* [What you are asked to do] Only a number is expected: how many lines in the entries that follow contain the word "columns"?

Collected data
•••

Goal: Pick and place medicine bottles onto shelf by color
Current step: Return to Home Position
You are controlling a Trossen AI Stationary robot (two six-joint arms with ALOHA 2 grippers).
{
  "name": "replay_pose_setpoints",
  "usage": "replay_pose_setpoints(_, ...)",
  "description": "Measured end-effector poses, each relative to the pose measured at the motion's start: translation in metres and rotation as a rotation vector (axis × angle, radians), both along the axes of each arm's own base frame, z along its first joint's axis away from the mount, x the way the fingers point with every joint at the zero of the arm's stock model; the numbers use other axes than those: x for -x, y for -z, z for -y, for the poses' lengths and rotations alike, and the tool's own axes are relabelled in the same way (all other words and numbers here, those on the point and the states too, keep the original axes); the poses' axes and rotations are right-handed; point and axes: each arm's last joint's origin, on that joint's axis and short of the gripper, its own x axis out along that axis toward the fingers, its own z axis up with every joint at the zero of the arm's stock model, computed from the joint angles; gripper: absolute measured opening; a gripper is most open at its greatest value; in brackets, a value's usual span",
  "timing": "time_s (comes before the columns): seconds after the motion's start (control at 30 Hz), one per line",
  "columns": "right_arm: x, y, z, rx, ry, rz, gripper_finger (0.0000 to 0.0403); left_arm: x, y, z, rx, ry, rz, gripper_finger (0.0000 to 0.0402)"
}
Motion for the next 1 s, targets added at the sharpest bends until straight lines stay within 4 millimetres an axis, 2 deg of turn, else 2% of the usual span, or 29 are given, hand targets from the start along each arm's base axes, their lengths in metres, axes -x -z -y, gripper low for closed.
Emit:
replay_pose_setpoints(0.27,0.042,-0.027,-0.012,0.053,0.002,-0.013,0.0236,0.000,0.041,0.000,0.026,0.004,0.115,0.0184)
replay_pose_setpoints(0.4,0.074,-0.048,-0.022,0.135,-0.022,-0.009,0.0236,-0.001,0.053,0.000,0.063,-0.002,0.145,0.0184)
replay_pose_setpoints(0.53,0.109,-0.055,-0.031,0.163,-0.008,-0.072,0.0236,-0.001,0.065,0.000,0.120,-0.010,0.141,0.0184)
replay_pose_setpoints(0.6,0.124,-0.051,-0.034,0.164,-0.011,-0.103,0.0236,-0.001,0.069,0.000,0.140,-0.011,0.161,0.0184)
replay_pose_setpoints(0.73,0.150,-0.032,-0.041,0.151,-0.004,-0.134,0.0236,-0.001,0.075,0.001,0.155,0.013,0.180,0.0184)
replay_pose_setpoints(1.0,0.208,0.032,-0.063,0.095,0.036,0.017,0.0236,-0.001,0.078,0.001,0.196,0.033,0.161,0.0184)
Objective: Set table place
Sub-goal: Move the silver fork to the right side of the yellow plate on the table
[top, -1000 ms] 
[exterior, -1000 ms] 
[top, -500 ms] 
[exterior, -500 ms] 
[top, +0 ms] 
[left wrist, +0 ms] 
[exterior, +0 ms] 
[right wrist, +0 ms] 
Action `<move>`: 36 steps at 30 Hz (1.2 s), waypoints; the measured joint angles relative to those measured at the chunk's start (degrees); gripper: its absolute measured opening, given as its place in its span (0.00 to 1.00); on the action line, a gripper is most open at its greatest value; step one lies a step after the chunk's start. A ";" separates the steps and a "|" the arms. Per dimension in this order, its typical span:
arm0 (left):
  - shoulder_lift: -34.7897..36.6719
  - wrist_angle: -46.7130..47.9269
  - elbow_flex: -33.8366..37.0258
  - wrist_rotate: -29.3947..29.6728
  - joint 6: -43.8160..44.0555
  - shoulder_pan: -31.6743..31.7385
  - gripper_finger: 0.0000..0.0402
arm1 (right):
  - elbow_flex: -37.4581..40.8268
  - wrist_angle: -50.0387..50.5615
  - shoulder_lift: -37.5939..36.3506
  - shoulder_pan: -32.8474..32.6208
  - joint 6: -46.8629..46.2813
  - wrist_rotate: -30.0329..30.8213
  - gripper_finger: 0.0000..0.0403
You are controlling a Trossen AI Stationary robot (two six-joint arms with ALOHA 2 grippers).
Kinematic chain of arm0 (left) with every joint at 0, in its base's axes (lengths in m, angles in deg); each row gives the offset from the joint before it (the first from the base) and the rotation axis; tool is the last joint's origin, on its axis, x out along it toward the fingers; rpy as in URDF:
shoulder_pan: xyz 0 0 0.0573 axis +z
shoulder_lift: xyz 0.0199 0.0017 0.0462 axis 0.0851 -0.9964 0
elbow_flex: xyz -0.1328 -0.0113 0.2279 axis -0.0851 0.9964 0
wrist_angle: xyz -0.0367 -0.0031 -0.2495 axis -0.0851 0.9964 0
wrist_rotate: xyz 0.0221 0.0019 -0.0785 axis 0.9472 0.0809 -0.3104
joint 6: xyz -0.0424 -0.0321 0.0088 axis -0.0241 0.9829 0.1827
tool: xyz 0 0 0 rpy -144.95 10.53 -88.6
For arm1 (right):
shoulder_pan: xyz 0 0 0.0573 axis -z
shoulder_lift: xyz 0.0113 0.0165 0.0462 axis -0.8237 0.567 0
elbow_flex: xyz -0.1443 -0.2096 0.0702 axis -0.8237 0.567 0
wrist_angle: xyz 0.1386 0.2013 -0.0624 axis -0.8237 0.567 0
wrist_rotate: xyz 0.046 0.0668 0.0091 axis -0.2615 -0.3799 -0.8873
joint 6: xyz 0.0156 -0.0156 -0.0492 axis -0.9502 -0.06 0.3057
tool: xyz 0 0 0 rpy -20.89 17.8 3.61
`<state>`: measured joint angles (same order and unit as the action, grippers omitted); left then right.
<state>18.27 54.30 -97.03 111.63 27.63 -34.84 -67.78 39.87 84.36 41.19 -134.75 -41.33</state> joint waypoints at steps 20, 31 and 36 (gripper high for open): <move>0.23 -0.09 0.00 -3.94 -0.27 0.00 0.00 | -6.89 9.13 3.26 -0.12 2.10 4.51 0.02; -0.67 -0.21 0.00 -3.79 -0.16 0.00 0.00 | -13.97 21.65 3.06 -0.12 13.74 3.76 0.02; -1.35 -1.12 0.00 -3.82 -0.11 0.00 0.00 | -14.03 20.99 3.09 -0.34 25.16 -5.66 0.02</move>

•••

* [Output] 2